● **Record excerpts**

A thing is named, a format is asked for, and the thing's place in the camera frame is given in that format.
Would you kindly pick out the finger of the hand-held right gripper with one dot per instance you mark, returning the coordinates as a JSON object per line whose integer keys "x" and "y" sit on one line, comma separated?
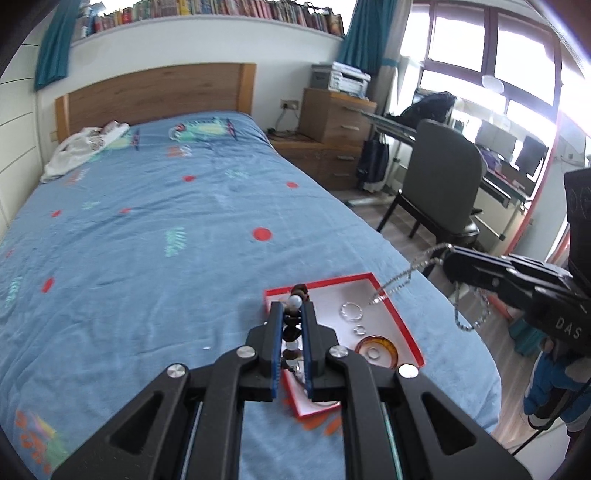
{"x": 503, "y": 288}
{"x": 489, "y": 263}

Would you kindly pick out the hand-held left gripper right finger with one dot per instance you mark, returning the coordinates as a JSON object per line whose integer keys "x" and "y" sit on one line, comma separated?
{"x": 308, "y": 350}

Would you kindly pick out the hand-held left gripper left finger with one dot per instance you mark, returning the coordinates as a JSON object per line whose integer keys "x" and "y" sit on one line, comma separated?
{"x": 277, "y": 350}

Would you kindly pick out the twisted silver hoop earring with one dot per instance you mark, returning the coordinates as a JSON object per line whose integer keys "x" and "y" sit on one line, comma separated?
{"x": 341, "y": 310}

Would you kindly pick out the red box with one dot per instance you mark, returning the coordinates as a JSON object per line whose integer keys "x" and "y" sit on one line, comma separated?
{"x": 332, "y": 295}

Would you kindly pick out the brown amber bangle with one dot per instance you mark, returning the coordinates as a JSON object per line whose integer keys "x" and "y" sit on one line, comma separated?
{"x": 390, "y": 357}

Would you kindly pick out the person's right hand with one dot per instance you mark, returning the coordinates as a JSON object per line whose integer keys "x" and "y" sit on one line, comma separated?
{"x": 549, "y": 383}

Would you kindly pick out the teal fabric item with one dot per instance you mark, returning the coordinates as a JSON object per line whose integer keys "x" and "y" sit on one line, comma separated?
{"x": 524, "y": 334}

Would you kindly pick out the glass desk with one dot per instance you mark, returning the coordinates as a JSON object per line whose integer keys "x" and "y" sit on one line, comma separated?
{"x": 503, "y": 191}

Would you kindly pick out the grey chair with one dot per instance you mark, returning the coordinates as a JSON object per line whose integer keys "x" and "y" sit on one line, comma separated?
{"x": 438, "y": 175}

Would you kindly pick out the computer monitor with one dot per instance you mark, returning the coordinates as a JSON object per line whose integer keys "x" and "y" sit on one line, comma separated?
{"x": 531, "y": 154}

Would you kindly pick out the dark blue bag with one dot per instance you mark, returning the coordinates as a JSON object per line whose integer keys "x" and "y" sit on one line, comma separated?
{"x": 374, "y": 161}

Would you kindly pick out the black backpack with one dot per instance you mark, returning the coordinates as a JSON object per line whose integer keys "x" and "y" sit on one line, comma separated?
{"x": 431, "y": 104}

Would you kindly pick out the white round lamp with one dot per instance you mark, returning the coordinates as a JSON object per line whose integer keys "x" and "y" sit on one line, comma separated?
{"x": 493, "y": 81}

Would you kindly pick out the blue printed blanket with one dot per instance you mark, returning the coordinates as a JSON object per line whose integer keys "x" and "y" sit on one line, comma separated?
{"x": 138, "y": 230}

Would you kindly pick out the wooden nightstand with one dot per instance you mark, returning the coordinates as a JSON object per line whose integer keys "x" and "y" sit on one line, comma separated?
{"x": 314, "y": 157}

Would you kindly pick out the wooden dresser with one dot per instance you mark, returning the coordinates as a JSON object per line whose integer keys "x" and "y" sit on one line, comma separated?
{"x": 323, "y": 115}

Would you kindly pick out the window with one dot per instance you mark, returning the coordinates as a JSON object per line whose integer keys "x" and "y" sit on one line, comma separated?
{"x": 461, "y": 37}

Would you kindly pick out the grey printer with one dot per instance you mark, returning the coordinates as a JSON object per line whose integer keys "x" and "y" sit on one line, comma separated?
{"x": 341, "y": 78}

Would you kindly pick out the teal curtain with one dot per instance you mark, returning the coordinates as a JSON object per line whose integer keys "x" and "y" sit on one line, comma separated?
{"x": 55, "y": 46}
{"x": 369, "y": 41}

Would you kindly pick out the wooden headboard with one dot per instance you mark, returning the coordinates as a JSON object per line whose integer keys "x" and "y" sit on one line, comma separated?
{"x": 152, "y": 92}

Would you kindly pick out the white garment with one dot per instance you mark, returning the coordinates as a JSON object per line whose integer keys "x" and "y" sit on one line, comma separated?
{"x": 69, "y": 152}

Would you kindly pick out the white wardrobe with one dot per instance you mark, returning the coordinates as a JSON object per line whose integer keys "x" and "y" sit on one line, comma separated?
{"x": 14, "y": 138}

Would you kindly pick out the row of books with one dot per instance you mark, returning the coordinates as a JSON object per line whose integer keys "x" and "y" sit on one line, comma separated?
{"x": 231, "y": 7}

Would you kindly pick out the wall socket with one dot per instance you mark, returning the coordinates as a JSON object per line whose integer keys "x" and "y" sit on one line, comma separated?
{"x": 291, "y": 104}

● **Work instruction**
Your copy should hold every record word for word and none of the pictures.

● **Your response**
A thing is named, a format is asked for, and the thing's place in the camera frame is given in that format.
Would you kindly pick out the finger of the hand-held right gripper with one dot per instance you mark, returning the coordinates as a JSON object per line whose integer keys "x" and "y" sit on one line, comma separated?
{"x": 503, "y": 288}
{"x": 489, "y": 263}

Would you kindly pick out the hand-held left gripper right finger with one dot per instance you mark, returning the coordinates as a JSON object per line whose integer keys "x" and "y" sit on one line, comma separated?
{"x": 308, "y": 350}

Would you kindly pick out the hand-held left gripper left finger with one dot per instance you mark, returning the coordinates as a JSON object per line whose integer keys "x" and "y" sit on one line, comma separated?
{"x": 277, "y": 350}

Would you kindly pick out the twisted silver hoop earring with one dot per instance you mark, returning the coordinates as a JSON object per line whose integer keys "x" and "y" sit on one line, comma separated?
{"x": 341, "y": 310}

Would you kindly pick out the red box with one dot per instance you mark, returning the coordinates as a JSON object per line whose integer keys "x" and "y" sit on one line, comma separated?
{"x": 332, "y": 295}

Would you kindly pick out the brown amber bangle with one dot per instance you mark, returning the coordinates as a JSON object per line whose integer keys "x" and "y" sit on one line, comma separated?
{"x": 390, "y": 357}

Would you kindly pick out the person's right hand with one dot per instance you mark, returning the coordinates as a JSON object per line whose integer keys "x" and "y" sit on one line, comma separated?
{"x": 549, "y": 383}

Would you kindly pick out the teal fabric item with one dot per instance you mark, returning the coordinates as a JSON object per line whose integer keys "x" and "y" sit on one line, comma separated?
{"x": 524, "y": 334}

Would you kindly pick out the glass desk with one dot per instance you mark, returning the coordinates as a JSON object per line whose integer keys "x" and "y" sit on one line, comma separated?
{"x": 503, "y": 191}

Would you kindly pick out the grey chair with one dot per instance you mark, returning the coordinates as a JSON object per line whose integer keys "x" and "y" sit on one line, comma separated?
{"x": 438, "y": 175}

Would you kindly pick out the computer monitor with one dot per instance you mark, returning the coordinates as a JSON object per line whose integer keys "x" and "y" sit on one line, comma separated?
{"x": 531, "y": 154}

Would you kindly pick out the dark blue bag with one dot per instance you mark, returning the coordinates as a JSON object per line whose integer keys "x" and "y" sit on one line, comma separated?
{"x": 374, "y": 161}

Would you kindly pick out the black backpack with one dot per instance you mark, returning the coordinates as a JSON object per line whose integer keys "x" and "y" sit on one line, comma separated?
{"x": 431, "y": 104}

Would you kindly pick out the white round lamp with one dot per instance you mark, returning the coordinates as a JSON object per line whose integer keys "x" and "y" sit on one line, comma separated?
{"x": 493, "y": 81}

Would you kindly pick out the blue printed blanket with one dot per instance you mark, returning the coordinates as a JSON object per line whose integer keys "x" and "y" sit on one line, comma separated?
{"x": 138, "y": 230}

Would you kindly pick out the wooden nightstand with one dot per instance you mark, returning the coordinates as a JSON object per line whose integer keys "x" and "y" sit on one line, comma separated?
{"x": 314, "y": 157}

Would you kindly pick out the wooden dresser with one dot per instance you mark, returning the coordinates as a JSON object per line whose integer keys "x" and "y" sit on one line, comma separated?
{"x": 323, "y": 115}

Would you kindly pick out the window with one dot per instance you mark, returning the coordinates as a JSON object per line whose integer keys "x" and "y" sit on one line, comma separated?
{"x": 461, "y": 37}

Would you kindly pick out the grey printer with one dot per instance you mark, returning the coordinates as a JSON object per line whose integer keys "x" and "y" sit on one line, comma separated?
{"x": 341, "y": 78}

Would you kindly pick out the teal curtain with one dot per instance you mark, returning the coordinates as a JSON object per line whose integer keys "x" and "y" sit on one line, comma separated?
{"x": 55, "y": 46}
{"x": 369, "y": 41}

Would you kindly pick out the wooden headboard with one dot per instance you mark, returning the coordinates as a JSON object per line whose integer keys "x" and "y" sit on one line, comma separated?
{"x": 152, "y": 92}

Would you kindly pick out the white garment with one dot per instance you mark, returning the coordinates as a JSON object per line whose integer keys "x" and "y" sit on one line, comma separated?
{"x": 69, "y": 152}

Would you kindly pick out the white wardrobe with one dot per instance you mark, returning the coordinates as a JSON object per line whose integer keys "x" and "y" sit on one line, comma separated?
{"x": 14, "y": 138}

Would you kindly pick out the row of books with one dot per instance you mark, returning the coordinates as a JSON object per line whose integer keys "x" and "y" sit on one line, comma separated?
{"x": 231, "y": 7}

Would you kindly pick out the wall socket with one dot per instance you mark, returning the coordinates as a JSON object per line whose integer keys "x" and "y" sit on one line, comma separated?
{"x": 291, "y": 104}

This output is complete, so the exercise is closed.